Starting a Hedge Fund

Discussion in 'Professional Trading' started by ktm, Dec 28, 2001.

  1. ktm

    ktm

    I don't know about the HG. Each time I start thinking I have found something, the market corrects me. I have employed a number of strategies over the years that have proved successful. It seems to me that 4 or 5 key trading methods are all that I've required. The hard part is knowing which one to use and when. I like to think I listen to the markets, much like many successful daytraders only on a much longer timeframe. Lately, the market wants clean accounting, before that it was low debt, before that it was a more solid balance sheet.

    I use a lot of derivatives. Over the past year, I have worked with a few friends and they have adopted some of the same prinicples I use and traded in the same manner. It's not a system or anything concrete...it's more an ongoing dialogue similar to discussions had by economists and other market watchers. Much of what I do is contrary to that which is espoused by most top daytraders. Other elements are consistent with their philosophy. Back in the eighties, I used to trade behind the greenmailers before the SEC banned greenmailing. I've been trading for almost 15 years now. I have nothing left to prove to myself.

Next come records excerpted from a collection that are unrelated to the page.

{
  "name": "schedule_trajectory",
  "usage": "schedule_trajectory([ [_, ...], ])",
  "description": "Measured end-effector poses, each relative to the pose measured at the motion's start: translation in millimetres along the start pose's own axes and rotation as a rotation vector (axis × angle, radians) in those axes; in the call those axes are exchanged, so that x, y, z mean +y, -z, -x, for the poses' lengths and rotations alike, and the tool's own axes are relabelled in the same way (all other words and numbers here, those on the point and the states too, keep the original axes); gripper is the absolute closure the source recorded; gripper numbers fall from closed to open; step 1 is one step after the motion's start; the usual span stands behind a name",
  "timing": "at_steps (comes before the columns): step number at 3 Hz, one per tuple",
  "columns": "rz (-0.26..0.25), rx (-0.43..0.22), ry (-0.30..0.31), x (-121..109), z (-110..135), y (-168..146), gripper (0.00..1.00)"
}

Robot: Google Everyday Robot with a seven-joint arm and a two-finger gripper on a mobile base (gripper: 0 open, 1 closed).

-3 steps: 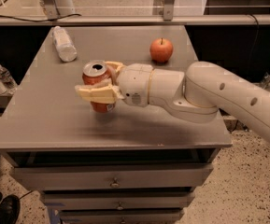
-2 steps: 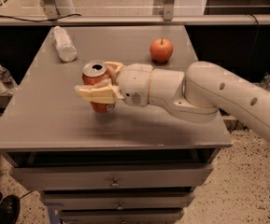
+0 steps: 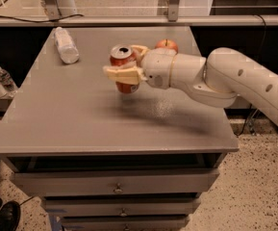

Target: Move coke can near blue plastic bottle

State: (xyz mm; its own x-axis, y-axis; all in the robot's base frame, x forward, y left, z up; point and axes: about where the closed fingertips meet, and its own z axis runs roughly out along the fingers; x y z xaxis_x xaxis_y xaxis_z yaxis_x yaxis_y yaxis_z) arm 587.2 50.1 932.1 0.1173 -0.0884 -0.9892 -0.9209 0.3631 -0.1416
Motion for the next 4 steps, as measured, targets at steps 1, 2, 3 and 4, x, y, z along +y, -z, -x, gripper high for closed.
schedule_trajectory([
  [1,-0.075,0.001,0.011,-60,-7,4,1.00],
  [2,-0.114,-0.015,0.000,-116,-17,-20,1.00],
  [3,-0.118,-0.023,-0.029,-156,-32,-66,1.00],
  [4,-0.093,-0.008,-0.065,-171,-48,-110,1.00],
])
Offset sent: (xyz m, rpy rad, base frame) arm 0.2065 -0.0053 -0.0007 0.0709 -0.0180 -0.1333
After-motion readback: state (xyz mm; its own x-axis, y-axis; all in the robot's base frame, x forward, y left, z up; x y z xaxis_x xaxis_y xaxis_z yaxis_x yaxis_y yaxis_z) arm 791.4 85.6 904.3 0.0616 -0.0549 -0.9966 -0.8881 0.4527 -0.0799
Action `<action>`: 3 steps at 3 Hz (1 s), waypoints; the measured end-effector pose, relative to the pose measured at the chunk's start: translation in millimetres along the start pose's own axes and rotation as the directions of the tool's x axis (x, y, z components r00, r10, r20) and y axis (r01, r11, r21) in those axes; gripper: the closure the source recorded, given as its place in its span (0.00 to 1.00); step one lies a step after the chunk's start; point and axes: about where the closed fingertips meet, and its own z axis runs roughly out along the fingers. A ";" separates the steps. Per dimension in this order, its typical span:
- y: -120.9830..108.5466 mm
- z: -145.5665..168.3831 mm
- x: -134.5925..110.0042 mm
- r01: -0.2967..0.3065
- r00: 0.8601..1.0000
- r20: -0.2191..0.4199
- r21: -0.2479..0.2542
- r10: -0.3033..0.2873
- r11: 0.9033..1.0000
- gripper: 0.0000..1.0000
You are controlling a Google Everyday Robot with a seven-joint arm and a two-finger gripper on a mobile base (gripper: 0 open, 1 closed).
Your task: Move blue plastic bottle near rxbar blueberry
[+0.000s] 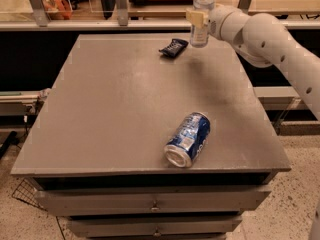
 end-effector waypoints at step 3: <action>-9.3 -6.4 10.0 -0.049 0.996 -0.072 -0.042 0.046 0.998 1.00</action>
Offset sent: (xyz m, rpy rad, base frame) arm 0.0015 -0.0147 -0.0074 0.0096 0.0806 0.0510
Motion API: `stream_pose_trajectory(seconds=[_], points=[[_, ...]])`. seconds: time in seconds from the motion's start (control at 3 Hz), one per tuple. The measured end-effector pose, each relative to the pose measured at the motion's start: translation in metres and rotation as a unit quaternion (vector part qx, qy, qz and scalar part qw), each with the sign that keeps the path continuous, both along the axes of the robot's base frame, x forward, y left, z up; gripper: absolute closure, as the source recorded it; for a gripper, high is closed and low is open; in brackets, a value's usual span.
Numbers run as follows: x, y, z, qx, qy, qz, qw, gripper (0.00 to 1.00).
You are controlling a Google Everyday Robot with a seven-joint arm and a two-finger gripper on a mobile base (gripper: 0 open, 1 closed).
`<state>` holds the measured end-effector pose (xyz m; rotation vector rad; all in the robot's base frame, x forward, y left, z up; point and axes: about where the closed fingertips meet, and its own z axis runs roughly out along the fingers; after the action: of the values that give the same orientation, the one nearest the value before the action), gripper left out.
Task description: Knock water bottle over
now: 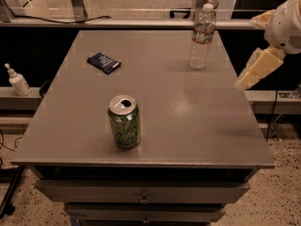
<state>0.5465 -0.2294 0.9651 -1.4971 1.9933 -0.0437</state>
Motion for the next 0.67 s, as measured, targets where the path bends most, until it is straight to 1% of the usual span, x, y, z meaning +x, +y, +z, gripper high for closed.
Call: stream_pose_trajectory(seconds=[0.33,0.67], points=[[0.051,-0.005,-0.002,0.055,-0.024,-0.013,0.9981,0.00],[0.101,-0.001,-0.005,0.108,-0.035,-0.022,0.9932,0.00]])
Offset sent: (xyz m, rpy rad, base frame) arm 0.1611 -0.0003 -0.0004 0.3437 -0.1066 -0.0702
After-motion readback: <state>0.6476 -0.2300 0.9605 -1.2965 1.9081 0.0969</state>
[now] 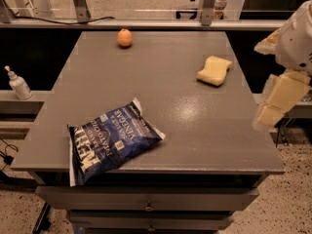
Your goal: Move blue chip bag near orange
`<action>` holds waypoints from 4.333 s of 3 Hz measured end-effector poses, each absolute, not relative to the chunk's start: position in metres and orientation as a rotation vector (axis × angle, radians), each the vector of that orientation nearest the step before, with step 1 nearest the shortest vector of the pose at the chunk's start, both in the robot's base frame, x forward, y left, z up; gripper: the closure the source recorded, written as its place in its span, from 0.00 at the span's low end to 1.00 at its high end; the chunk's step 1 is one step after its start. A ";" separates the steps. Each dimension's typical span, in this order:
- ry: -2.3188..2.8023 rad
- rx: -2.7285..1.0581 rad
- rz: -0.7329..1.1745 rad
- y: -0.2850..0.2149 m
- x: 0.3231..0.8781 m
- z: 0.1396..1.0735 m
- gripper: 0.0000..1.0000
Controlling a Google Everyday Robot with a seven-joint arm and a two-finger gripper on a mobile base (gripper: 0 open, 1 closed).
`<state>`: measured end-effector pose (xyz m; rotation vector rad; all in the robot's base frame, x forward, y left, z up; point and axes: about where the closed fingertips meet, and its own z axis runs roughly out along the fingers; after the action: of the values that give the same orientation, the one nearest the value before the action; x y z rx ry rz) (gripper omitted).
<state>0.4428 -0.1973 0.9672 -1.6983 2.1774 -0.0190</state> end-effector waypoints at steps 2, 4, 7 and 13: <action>1.911 -1.705 0.221 -0.106 0.460 0.933 0.00; 1.820 -1.701 0.311 -0.065 0.464 0.912 0.00; 1.744 -1.737 0.514 0.017 0.462 0.851 0.00; 1.736 -1.643 0.358 0.010 0.505 0.902 1.00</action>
Offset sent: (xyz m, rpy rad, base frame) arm 0.0296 0.1492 -0.0633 0.3893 -0.0868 0.2715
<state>0.5051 0.0101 0.9016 -1.6431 1.7360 0.3576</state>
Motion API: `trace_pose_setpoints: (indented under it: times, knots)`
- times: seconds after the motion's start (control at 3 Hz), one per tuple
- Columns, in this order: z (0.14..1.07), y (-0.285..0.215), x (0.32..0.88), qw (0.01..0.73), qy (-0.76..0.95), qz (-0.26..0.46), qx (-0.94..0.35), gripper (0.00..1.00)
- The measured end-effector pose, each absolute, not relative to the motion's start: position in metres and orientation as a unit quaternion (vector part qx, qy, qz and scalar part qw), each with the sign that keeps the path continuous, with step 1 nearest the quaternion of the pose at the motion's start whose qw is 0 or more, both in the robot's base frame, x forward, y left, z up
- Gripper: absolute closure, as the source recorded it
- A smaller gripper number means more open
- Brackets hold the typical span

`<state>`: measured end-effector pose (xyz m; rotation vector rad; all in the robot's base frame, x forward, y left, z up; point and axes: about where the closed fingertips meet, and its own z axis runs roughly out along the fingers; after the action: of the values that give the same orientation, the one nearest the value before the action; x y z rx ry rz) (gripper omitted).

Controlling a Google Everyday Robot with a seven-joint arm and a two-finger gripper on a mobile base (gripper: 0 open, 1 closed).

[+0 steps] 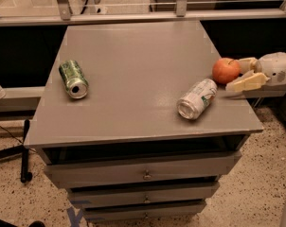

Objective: Move apple near 7up can

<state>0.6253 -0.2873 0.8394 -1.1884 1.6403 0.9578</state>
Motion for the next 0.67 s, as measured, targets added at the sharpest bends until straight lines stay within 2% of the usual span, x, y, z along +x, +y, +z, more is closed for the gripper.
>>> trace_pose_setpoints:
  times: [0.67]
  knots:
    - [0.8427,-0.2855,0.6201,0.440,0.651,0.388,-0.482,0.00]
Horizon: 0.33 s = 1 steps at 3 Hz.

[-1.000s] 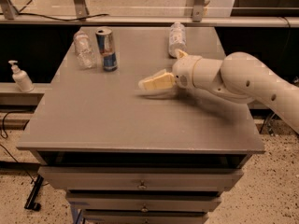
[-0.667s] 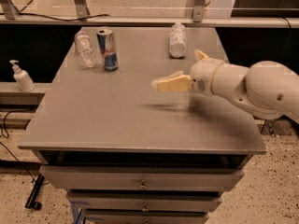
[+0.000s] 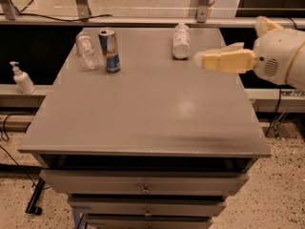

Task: Move redbull can near water bottle

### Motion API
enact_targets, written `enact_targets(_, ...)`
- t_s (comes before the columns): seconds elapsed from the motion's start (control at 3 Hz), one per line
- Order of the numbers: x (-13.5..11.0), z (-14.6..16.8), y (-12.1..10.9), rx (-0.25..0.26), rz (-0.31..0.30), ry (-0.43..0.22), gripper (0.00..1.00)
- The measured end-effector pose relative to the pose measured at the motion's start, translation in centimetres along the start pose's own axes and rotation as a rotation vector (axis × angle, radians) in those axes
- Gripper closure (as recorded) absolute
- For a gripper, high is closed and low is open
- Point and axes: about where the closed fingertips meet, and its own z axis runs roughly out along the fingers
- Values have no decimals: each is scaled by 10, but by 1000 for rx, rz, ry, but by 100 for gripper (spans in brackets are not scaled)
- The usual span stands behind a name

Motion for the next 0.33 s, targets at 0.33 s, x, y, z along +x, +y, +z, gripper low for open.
enact_targets(0.33,-10,-12,-6,10,-9,-7,0)
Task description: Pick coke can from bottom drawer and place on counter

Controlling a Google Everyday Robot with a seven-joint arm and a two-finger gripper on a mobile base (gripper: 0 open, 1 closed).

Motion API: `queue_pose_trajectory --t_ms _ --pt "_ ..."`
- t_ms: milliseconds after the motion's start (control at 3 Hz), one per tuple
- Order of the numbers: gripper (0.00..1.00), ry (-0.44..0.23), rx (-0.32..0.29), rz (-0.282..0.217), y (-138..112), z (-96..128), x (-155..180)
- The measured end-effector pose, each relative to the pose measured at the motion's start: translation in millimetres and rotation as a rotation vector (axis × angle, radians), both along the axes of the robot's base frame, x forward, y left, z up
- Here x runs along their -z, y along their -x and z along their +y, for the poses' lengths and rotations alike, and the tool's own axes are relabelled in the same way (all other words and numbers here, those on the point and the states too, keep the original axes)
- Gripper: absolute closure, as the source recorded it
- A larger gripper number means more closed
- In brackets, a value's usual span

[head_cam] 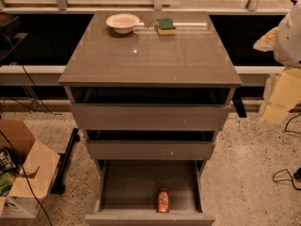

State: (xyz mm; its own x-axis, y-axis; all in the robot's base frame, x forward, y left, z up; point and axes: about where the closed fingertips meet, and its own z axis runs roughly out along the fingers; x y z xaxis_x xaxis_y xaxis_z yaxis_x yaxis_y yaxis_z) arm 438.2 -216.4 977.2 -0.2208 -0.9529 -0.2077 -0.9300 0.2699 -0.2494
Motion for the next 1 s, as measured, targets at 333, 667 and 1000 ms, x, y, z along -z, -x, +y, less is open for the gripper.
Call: queue_pose_trajectory --t_ms 333,667,1000 --pt "0.00 0.000 0.000 0.000 0 0 0" --pt "0.00 -0.036 0.030 -0.012 -5 9 12" --pt "0.00 -0.099 0.083 -0.018 -17 24 38"
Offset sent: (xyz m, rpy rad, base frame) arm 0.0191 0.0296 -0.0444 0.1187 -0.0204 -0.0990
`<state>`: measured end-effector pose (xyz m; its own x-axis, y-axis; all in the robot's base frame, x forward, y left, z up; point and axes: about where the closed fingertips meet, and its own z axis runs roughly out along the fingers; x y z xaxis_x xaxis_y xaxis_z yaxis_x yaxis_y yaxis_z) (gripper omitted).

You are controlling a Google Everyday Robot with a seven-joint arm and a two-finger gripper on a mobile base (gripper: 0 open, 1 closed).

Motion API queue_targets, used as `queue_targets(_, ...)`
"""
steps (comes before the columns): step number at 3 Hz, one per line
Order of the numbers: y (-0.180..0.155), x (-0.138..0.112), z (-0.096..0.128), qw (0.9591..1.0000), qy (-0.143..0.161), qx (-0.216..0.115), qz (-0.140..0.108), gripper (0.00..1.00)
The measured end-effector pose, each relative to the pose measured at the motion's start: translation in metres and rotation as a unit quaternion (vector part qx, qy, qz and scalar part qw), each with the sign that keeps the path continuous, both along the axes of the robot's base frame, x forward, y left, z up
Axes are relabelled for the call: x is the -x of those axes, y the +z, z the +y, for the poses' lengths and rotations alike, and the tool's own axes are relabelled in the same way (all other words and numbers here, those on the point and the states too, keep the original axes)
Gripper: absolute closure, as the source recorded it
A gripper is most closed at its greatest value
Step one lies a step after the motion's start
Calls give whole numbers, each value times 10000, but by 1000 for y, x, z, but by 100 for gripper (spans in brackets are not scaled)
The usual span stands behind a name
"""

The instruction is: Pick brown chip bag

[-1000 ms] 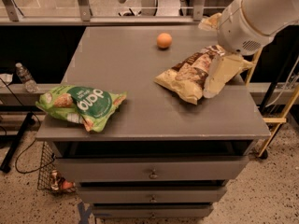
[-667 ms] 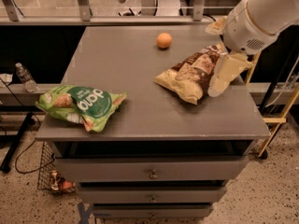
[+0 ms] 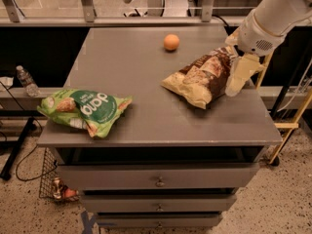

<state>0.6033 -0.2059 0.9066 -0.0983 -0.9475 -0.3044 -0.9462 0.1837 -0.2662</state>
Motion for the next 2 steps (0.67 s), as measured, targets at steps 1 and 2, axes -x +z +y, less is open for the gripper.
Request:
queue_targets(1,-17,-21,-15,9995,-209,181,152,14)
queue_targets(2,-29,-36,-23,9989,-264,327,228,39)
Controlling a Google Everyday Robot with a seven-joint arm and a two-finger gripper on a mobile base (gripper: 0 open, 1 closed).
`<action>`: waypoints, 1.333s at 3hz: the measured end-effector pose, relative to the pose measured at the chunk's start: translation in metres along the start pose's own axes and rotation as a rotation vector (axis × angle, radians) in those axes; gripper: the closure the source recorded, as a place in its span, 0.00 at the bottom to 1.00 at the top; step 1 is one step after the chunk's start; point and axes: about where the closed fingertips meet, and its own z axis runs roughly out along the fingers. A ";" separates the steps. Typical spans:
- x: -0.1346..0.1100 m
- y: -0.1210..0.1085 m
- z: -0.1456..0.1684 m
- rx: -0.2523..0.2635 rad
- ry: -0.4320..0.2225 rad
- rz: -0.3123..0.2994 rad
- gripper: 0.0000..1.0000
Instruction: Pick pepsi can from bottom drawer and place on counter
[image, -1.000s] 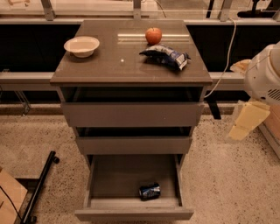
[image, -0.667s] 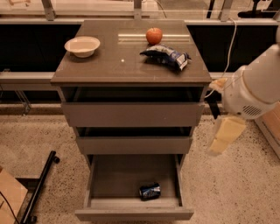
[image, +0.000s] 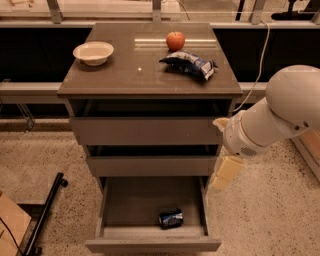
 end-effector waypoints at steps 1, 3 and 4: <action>0.000 0.000 0.000 -0.001 0.001 0.000 0.00; 0.009 -0.007 0.063 0.024 -0.163 0.000 0.00; 0.019 -0.011 0.105 0.032 -0.185 -0.008 0.00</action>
Offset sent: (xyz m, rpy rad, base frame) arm 0.0244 0.0141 -0.0690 0.2038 -0.0767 0.0120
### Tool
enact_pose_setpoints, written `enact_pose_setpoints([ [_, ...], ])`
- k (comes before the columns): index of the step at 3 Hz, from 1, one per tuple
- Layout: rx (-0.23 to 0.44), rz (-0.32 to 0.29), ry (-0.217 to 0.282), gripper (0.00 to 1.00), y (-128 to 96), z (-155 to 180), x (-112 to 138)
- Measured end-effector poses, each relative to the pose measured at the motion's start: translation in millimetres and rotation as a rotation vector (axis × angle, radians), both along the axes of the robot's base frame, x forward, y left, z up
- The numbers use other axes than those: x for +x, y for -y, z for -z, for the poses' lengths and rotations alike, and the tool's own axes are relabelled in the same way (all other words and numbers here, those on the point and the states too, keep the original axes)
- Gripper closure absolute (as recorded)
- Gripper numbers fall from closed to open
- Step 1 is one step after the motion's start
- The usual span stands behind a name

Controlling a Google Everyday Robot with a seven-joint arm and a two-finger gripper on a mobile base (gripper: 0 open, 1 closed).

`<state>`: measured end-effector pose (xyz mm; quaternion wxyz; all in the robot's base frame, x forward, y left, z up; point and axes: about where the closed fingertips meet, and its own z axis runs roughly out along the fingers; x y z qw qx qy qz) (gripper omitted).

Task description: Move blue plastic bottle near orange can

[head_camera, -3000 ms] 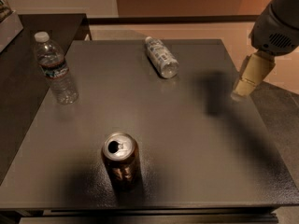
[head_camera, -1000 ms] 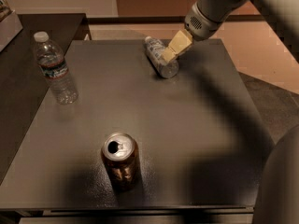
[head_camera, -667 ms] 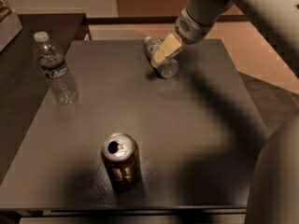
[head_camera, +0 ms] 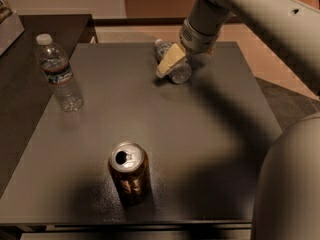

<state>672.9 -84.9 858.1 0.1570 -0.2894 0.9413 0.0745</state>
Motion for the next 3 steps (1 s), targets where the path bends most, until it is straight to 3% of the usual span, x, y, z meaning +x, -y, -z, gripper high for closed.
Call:
enact_pose_setpoints([
  [1,-0.02,0.039,-0.025,0.08,4.4,6.4,1.9],
  [3,-0.018,0.044,-0.02,0.48,1.4,2.4,3.8],
])
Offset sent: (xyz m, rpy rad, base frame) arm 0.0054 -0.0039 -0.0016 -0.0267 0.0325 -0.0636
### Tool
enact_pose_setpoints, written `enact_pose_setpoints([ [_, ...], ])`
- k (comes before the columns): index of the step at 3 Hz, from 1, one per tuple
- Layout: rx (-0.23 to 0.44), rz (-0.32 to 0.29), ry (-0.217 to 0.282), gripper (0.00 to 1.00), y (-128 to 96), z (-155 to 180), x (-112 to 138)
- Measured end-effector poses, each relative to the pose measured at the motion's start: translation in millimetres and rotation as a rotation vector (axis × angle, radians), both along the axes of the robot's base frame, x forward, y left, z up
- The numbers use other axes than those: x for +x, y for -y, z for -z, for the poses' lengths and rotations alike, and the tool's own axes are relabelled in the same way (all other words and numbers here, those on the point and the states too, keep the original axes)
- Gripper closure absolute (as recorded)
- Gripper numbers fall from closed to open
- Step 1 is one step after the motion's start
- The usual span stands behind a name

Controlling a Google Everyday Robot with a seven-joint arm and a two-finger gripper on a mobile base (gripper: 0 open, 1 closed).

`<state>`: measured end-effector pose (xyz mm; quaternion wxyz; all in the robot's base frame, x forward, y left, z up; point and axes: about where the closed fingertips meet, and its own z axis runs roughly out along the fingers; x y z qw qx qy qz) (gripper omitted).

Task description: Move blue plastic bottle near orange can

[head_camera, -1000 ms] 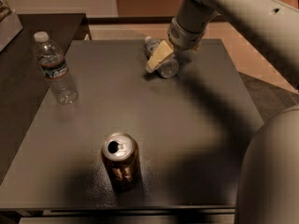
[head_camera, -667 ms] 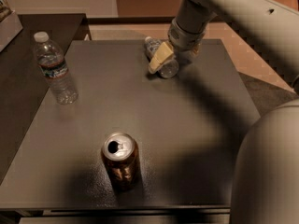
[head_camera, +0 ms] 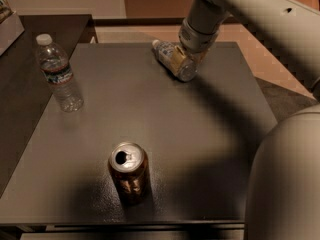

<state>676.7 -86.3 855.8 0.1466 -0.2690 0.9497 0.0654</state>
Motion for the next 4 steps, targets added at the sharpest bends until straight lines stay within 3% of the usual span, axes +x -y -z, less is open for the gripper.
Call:
enact_pose_setpoints([
  [2,0.0,-0.086,0.052,0.95,-1.8,-14.1,-16.3],
  [4,-0.024,-0.34,0.115,1.0,1.0,-26.6,-73.2],
])
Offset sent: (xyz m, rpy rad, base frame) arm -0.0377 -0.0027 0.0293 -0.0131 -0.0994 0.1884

The topic of investing has come up at parties and such and I have made some suggestions to a few friends about stocks to look at or buy. I give the usual disclaimers but after a few winners, somebody comes back to me and wants to pay me to manage some of their money. After turning people down for years, I finally realized that I was cutting myself short. Pooling is just a way to make things EASIER for me to do this in one account.
     
    #151     Mar 4, 2002
  2. bozwood

    bozwood

    ... from what I understand, what you propose is a violation of securities laws. A lawyer told me that many investment clubs are likely in violation because they really only have one decision maker for trades. I believe the key is who makes decisions, not if there is consensus or not.
     
    #152     Mar 5, 2002
  3. scx

    scx

    Agreed - if all partners do not make the decision to invest partnership funds in a particular way, and only a limited number of partners have that decision making authority, then it's a hedge fund, not an investment club.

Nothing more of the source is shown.